TASK STATEMENT:
Return all of the data exactly as written, without the pictures.

---- DATA SEGMENT

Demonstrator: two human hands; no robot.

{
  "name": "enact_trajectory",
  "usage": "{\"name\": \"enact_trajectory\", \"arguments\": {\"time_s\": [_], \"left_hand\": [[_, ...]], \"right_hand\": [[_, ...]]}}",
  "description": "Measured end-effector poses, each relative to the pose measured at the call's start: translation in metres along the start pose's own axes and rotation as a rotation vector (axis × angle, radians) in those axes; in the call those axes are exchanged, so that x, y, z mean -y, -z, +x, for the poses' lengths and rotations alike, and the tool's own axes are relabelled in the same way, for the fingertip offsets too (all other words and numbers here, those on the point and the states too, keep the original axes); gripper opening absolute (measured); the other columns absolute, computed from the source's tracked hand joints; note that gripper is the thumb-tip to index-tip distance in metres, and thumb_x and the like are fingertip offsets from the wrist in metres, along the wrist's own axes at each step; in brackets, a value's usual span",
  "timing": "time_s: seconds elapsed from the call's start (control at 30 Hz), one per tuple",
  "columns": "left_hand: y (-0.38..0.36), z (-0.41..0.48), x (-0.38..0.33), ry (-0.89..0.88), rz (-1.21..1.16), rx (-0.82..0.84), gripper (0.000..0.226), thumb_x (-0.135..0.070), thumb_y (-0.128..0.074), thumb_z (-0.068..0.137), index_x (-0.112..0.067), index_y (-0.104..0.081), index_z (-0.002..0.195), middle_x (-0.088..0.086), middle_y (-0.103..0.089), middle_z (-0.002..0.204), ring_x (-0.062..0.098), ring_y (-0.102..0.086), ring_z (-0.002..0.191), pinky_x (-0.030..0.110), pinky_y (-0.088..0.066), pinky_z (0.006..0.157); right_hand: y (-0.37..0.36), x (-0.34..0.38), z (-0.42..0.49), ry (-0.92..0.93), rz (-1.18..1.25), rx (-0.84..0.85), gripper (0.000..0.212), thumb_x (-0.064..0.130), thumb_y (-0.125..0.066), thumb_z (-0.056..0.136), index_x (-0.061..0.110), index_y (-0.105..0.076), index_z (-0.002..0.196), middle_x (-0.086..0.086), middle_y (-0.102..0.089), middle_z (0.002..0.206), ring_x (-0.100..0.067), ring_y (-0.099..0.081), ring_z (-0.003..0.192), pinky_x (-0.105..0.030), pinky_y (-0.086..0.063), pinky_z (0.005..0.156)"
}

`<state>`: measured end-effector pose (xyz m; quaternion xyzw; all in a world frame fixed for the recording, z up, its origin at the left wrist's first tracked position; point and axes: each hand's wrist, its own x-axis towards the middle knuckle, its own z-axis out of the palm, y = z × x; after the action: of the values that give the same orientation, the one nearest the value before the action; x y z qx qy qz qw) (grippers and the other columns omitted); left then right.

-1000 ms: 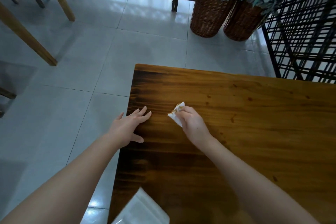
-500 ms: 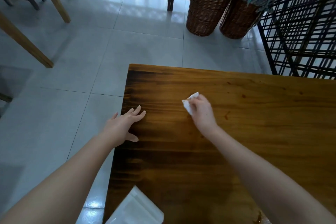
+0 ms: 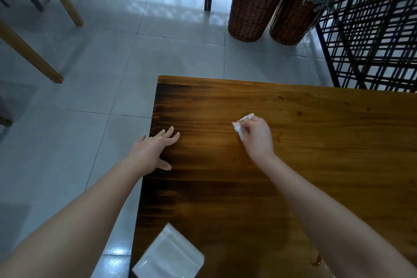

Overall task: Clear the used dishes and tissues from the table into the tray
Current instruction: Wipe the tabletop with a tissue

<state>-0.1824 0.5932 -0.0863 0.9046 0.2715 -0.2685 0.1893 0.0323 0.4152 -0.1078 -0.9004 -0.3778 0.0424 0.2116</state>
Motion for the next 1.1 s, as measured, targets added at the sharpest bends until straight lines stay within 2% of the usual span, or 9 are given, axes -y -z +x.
{"name": "enact_trajectory", "arguments": {"time_s": [0.07,0.17,0.27,0.47,0.63,0.8,0.9,1.0,1.1], "left_hand": [[0.001,0.0,0.0,-0.003,0.011,0.009,0.097,-0.032,-0.072,0.081,-0.038,-0.004,0.15,-0.008,0.001,0.16,0.022,-0.013,0.146,0.047,-0.008,0.117],[0.002,0.0,-0.001,-0.002,0.016,0.019,0.097,-0.033,-0.072,0.082,-0.038,-0.003,0.15,-0.008,0.001,0.16,0.023,-0.014,0.146,0.046,-0.009,0.117],[0.001,0.0,-0.001,-0.008,0.017,0.007,0.096,-0.032,-0.072,0.082,-0.037,-0.004,0.151,-0.007,0.001,0.16,0.022,-0.014,0.146,0.047,-0.009,0.117],[0.001,0.0,-0.001,-0.018,0.031,0.001,0.097,-0.03,-0.073,0.081,-0.036,-0.005,0.151,-0.007,0.0,0.16,0.022,-0.016,0.146,0.047,-0.01,0.117],[-0.002,0.001,0.003,-0.044,0.004,-0.032,0.097,-0.029,-0.074,0.08,-0.036,-0.008,0.151,-0.009,-0.002,0.159,0.02,-0.016,0.145,0.046,-0.014,0.116],[-0.008,0.002,0.004,-0.064,-0.014,-0.013,0.098,-0.031,-0.072,0.081,-0.033,-0.004,0.151,-0.008,0.005,0.16,0.019,-0.005,0.147,0.044,-0.016,0.116],[-0.016,0.0,-0.007,-0.064,-0.022,-0.062,0.099,-0.037,-0.071,0.081,-0.033,-0.001,0.151,-0.007,0.006,0.16,0.018,-0.003,0.147,0.042,-0.011,0.117],[-0.024,-0.005,-0.03,-0.137,0.003,-0.116,0.096,-0.042,-0.069,0.081,-0.036,-0.002,0.15,-0.009,0.004,0.159,0.015,-0.003,0.146,0.041,-0.011,0.116],[-0.022,-0.006,-0.057,-0.192,-0.012,-0.125,0.092,-0.041,-0.068,0.082,-0.036,-0.005,0.15,-0.007,0.002,0.159,0.016,-0.004,0.146,0.041,-0.013,0.116]], "right_hand": [[-0.005,0.019,-0.033,0.106,0.043,0.054,0.014,0.004,-0.058,0.088,0.006,-0.072,0.088,-0.007,-0.066,0.086,-0.022,-0.056,0.081,-0.032,-0.045,0.073],[-0.004,0.038,-0.078,0.231,0.117,0.119,0.007,0.005,-0.064,0.085,0.01,-0.07,0.086,-0.001,-0.064,0.083,-0.013,-0.055,0.075,-0.021,-0.041,0.069],[0.002,0.031,-0.091,0.308,0.103,0.204,0.011,0.003,-0.071,0.08,0.009,-0.07,0.09,-0.002,-0.066,0.086,-0.013,-0.058,0.076,-0.02,-0.043,0.067],[0.015,-0.019,-0.062,-0.028,0.064,0.04,0.016,0.0,-0.057,0.089,0.002,-0.071,0.095,-0.007,-0.065,0.097,-0.022,-0.057,0.093,-0.028,-0.044,0.079],[0.01,-0.009,-0.074,-0.062,0.033,0.02,0.016,-0.003,-0.056,0.087,0.001,-0.07,0.094,-0.007,-0.062,0.094,-0.021,-0.056,0.088,-0.035,-0.05,0.077],[0.004,0.019,-0.115,0.169,0.064,0.13,0.015,-0.002,-0.058,0.087,0.0,-0.069,0.096,-0.01,-0.064,0.088,-0.023,-0.058,0.078,-0.033,-0.051,0.067],[0.011,0.007,-0.114,0.256,0.062,0.209,0.018,-0.001,-0.061,0.086,0.001,-0.068,0.102,-0.01,-0.065,0.095,-0.023,-0.06,0.085,-0.033,-0.051,0.074],[0.024,-0.026,-0.091,0.077,0.064,0.119,0.012,-0.001,-0.06,0.086,-0.001,-0.07,0.094,-0.012,-0.064,0.098,-0.026,-0.058,0.093,-0.038,-0.049,0.08],[0.035,-0.054,-0.077,-0.156,0.096,-0.029,0.014,0.003,-0.057,0.09,0.001,-0.071,0.089,-0.009,-0.063,0.098,-0.022,-0.059,0.094,-0.028,-0.047,0.08]]}}
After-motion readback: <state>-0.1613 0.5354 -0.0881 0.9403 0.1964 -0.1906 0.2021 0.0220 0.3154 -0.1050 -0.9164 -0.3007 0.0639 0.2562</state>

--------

ANSWER TO THIS PROBLEM:
Demonstrator: two human hands; no robot.

{
  "name": "enact_trajectory",
  "usage": "{\"name\": \"enact_trajectory\", \"arguments\": {\"time_s\": [_], \"left_hand\": [[_, ...]], \"right_hand\": [[_, ...]]}}",
  "description": "Measured end-effector poses, each relative to the pose measured at the call's start: translation in metres along the start pose's own axes and rotation as a rotation vector (axis × angle, radians) in those axes; in the call those axes are exchanged, so that x, y, z mean -y, -z, +x, for the poses' lengths and rotations alike, and the tool's own axes are relabelled in the same way, for the fingertip offsets too (all other words and numbers here, those on the point and the states too, keep the original axes); gripper opening absolute (measured); the other columns absolute, computed from the source's tracked hand joints; note that gripper is the thumb-tip to index-tip distance in metres, and thumb_x and the like are fingertip offsets from the wrist in metres, along the wrist's own axes at each step; in brackets, a value's usual span",
  "timing": "time_s: seconds elapsed from the call's start (control at 30 Hz), one per tuple",
  "columns": "left_hand: y (-0.38..0.36), z (-0.41..0.48), x (-0.38..0.33), ry (-0.89..0.88), rz (-1.21..1.16), rx (-0.82..0.84), gripper (0.000..0.226), thumb_x (-0.135..0.070), thumb_y (-0.128..0.074), thumb_z (-0.068..0.137), index_x (-0.112..0.067), index_y (-0.104..0.081), index_z (-0.002..0.195), middle_x (-0.088..0.086), middle_y (-0.103..0.089), middle_z (-0.002..0.204), ring_x (-0.062..0.098), ring_y (-0.102..0.086), ring_z (-0.002..0.191), pinky_x (-0.030..0.110), pinky_y (-0.088..0.066), pinky_z (0.006..0.157); right_hand: y (-0.37..0.36), x (-0.34..0.38), z (-0.42..0.49), ry (-0.92..0.93), rz (-1.18..1.25), rx (-0.84..0.85), gripper (0.000..0.212), thumb_x (-0.064..0.130), thumb_y (-0.125..0.066), thumb_z (-0.056..0.136), index_x (-0.061..0.110), index_y (-0.105..0.076), index_z (-0.002..0.196), middle_x (-0.086..0.086), middle_y (-0.102..0.089), middle_z (0.002..0.206), ring_x (-0.100..0.067), ring_y (-0.099..0.081), ring_z (-0.003..0.192), pinky_x (-0.105..0.030), pinky_y (-0.086..0.063), pinky_z (0.005..0.156)"
}

`<state>`: measured end-effector pose (xyz m; quaternion xyzw; all in a world frame fixed for the recording, z up, its origin at the left wrist's first tracked position; point and axes: each hand's wrist, its own x-axis towards the middle knuckle, its own z-axis out of the palm, y = z × x; after the action: of the values that give the same orientation, the one nearest the value before the action; x y z qx qy qz qw) (grippers and the other columns omitted); left then right.

-1000 ms: 
-500 ms: 
+0 ms: 

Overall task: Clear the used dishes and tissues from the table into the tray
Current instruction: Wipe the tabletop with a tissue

<state>-0.1824 0.5932 -0.0863 0.9046 0.2715 -0.2685 0.1893 0.0323 0.4152 -0.1078 -0.9004 -0.3778 0.0424 0.2116</state>
Motion for the next 1.1 s, as measured, targets added at the sharpest bends until straight lines stay within 2% of the usual span, or 9 are given, axes -y -z +x.
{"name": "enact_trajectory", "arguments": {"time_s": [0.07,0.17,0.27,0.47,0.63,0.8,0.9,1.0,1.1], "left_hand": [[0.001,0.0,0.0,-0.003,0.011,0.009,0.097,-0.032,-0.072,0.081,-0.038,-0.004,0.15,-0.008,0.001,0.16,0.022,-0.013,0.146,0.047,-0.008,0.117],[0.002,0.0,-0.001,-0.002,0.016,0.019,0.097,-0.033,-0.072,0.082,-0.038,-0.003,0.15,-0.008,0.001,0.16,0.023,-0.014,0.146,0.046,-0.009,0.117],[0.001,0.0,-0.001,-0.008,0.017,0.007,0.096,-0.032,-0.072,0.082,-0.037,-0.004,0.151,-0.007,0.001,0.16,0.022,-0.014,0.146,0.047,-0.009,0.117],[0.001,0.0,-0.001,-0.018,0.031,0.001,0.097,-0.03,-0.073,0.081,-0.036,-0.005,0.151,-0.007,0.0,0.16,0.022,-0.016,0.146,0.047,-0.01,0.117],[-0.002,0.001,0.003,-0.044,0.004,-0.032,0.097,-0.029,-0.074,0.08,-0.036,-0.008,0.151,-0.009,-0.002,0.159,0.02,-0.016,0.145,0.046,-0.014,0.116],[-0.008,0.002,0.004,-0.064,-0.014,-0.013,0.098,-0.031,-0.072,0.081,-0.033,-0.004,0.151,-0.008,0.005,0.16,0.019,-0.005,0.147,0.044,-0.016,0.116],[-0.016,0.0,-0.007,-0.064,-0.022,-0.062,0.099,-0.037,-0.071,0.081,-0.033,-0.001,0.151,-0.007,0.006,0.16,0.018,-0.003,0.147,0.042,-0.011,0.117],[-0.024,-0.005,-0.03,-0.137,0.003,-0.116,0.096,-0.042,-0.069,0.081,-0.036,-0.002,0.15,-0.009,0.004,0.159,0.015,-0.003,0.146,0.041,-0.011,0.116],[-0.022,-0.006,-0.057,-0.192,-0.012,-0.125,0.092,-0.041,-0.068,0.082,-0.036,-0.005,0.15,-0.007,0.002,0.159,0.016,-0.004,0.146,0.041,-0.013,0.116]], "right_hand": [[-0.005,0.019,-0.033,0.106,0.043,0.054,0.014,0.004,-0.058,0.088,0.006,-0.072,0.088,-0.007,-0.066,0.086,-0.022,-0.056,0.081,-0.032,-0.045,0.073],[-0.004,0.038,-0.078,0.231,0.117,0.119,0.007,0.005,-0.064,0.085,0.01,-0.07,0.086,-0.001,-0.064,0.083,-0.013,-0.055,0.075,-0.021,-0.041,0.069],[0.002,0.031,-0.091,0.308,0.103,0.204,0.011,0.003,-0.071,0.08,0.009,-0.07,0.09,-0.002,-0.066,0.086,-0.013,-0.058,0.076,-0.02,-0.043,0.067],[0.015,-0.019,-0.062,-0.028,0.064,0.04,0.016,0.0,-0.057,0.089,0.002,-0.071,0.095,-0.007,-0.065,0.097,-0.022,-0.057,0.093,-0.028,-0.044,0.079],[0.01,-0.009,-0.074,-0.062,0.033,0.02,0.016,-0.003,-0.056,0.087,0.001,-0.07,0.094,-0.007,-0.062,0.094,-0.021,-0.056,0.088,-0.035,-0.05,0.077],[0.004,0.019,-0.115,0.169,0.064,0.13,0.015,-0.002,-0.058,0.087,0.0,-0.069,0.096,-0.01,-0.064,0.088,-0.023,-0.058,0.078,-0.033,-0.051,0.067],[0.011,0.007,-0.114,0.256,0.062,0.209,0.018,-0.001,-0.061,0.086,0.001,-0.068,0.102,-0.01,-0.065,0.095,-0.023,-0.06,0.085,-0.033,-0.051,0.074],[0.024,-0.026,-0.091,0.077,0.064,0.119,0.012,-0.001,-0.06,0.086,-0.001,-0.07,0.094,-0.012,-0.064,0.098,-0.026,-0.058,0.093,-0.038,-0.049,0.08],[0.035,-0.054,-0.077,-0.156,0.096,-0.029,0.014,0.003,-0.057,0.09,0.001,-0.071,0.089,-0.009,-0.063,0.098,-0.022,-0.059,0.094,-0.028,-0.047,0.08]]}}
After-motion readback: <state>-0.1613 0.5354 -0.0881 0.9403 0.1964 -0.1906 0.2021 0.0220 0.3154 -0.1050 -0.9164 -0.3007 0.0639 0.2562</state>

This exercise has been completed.